■ What to work on ■
Repeat the listing beneath this line exactly, keeping every character.
====
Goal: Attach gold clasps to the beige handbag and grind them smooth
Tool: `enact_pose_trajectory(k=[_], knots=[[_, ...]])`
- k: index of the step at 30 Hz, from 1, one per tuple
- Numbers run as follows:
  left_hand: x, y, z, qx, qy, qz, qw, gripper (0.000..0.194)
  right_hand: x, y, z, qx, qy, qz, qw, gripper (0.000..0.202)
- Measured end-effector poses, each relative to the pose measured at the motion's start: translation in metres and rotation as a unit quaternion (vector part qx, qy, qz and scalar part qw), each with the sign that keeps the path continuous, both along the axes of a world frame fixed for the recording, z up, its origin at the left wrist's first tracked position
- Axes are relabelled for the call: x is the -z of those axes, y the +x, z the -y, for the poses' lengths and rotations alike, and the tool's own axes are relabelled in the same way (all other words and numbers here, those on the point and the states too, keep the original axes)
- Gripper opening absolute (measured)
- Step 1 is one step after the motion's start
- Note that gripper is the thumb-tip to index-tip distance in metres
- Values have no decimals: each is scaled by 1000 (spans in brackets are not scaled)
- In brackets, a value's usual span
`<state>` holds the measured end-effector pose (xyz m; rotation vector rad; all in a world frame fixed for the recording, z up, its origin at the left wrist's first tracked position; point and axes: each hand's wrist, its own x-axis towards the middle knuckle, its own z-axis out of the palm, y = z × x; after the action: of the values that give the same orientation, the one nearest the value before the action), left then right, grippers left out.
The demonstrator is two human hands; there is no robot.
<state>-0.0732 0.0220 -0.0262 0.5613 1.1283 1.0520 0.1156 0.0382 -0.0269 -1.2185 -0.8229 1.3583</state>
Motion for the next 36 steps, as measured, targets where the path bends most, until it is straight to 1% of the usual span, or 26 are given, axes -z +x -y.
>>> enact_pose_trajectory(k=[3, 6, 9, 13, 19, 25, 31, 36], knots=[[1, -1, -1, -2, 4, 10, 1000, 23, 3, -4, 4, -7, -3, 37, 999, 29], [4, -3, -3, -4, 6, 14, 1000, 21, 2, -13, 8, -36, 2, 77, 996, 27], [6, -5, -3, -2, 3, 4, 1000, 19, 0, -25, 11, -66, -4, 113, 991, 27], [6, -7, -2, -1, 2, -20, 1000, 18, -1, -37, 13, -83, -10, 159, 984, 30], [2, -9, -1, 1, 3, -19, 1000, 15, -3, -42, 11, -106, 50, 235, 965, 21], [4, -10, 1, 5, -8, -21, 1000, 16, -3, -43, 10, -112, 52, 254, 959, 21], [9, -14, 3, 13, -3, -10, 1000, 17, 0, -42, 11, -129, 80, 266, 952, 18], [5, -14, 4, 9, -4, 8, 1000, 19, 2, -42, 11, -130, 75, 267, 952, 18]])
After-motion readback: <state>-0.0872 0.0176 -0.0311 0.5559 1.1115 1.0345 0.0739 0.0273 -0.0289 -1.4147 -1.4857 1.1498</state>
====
■ Solved problem ■
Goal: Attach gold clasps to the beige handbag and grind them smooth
Tool: `enact_pose_trajectory(k=[_], knots=[[_, ...]])`
- k: index of the step at 30 Hz, from 1, one per tuple
- Numbers run as follows:
  left_hand: x, y, z, qx, qy, qz, qw, gripper (0.000..0.194)
  right_hand: x, y, z, qx, qy, qz, qw, gripper (0.000..0.202)
- Measured end-effector poses, each relative to the pose measured at the motion's start: translation in metres and rotation as a unit quaternion (vector part qx, qy, qz and scalar part qw), each with the sign that keeps the path continuous, both along the axes of a world frame fixed for the recording, z up, its origin at the left wrist's first tracked position
- Axes are relabelled for the call: x is the -z of those axes, y the +x, z the -y, for the poses' lengths and rotations alike, and the tool's own axes are relabelled in the same way (all other words and numbers here, those on the point and the states too, keep the original axes)
- Gripper opening absolute (measured)
- Step 1 is one step after the motion's start
- Note that gripper is the thumb-tip to index-tip distance in metres
- Values have no decimals: each is scaled by 1000 (spans in brackets are not scaled)
- In brackets, a value's usual span
`<state>` holds the measured end-effector pose (xyz m; rotation vector rad; all in a world frame fixed for the recording, z up, its origin at the left wrist's first tracked position; point and axes: each hand's wrist, its own x-axis towards the middle knuckle, its own z-axis out of the palm, y = z × x; after the action: of the values that give the same orientation, the one nearest the value before the action), left then right, grippers left out.
The demonstrator is two human hands; there is no robot.
<state>-0.0732 0.0220 -0.0262 0.5613 1.1283 1.0520 0.1156 0.0382 -0.0269 -1.2185 -0.8229 1.3583</state>
Motion for the next 36 steps, as measured, targets where the path bends most, until it is straight to 1% of the usual span, or 26 are given, axes -z +x -y.
>>> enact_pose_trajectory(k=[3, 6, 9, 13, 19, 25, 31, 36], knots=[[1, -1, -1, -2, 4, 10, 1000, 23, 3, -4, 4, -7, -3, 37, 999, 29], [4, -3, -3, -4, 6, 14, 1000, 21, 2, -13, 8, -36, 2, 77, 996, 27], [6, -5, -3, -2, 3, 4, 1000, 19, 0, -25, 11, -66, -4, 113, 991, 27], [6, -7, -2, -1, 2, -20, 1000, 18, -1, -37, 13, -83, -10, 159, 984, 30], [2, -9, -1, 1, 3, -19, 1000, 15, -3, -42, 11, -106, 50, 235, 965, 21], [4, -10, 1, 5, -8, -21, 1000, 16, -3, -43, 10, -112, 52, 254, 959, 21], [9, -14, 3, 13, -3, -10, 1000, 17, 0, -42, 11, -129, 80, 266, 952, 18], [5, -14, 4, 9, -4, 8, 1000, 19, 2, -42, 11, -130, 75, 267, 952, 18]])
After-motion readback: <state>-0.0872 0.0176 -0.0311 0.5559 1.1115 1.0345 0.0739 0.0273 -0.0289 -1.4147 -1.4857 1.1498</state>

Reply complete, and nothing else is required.